■ TASK REQUIREMENTS ■
Without skipping anything, transcribe the listing that follows.

++++++++

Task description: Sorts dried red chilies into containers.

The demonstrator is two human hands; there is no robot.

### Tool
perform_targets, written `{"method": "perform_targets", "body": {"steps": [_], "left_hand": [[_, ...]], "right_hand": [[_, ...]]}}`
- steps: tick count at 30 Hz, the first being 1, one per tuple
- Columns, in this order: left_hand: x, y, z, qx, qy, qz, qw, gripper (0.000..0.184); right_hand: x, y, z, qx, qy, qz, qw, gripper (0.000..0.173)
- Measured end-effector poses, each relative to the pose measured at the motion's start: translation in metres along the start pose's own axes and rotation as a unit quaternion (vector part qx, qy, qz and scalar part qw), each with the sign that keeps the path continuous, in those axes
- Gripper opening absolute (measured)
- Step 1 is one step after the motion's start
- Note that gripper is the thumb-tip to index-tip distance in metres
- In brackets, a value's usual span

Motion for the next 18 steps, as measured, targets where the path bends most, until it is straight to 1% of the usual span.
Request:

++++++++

■ ANSWER TO THIS PROBLEM ■
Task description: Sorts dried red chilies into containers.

The demonstrator is two human hands; there is no robot.

### Tool
perform_targets, written `{"method": "perform_targets", "body": {"steps": [_], "left_hand": [[_, ...]], "right_hand": [[_, ...]]}}`
- steps: tick count at 30 Hz, the first being 1, one per tuple
- Columns, in this order: left_hand: x, y, z, qx, qy, qz, qw, gripper (0.000..0.184); right_hand: x, y, z, qx, qy, qz, qw, gripper (0.000..0.173)
- Measured end-effector poses, each relative to the pose measured at the motion's start: translation in metres along the start pose's own axes and rotation as a unit quaternion (vector part qx, qy, qz and scalar part qw), each with the sign that keeps the path continuous, in those axes
- Gripper opening absolute (measured)
- Step 1 is one step after the motion's start
- Note that gripper is the thumb-tip to index-tip distance in metres
- In brackets, a value's usual span

Motion for the next 18 steps, as measured, targets where the path bends most, until it is straight to 1% of the usual span.
Request:

This exercise is finished.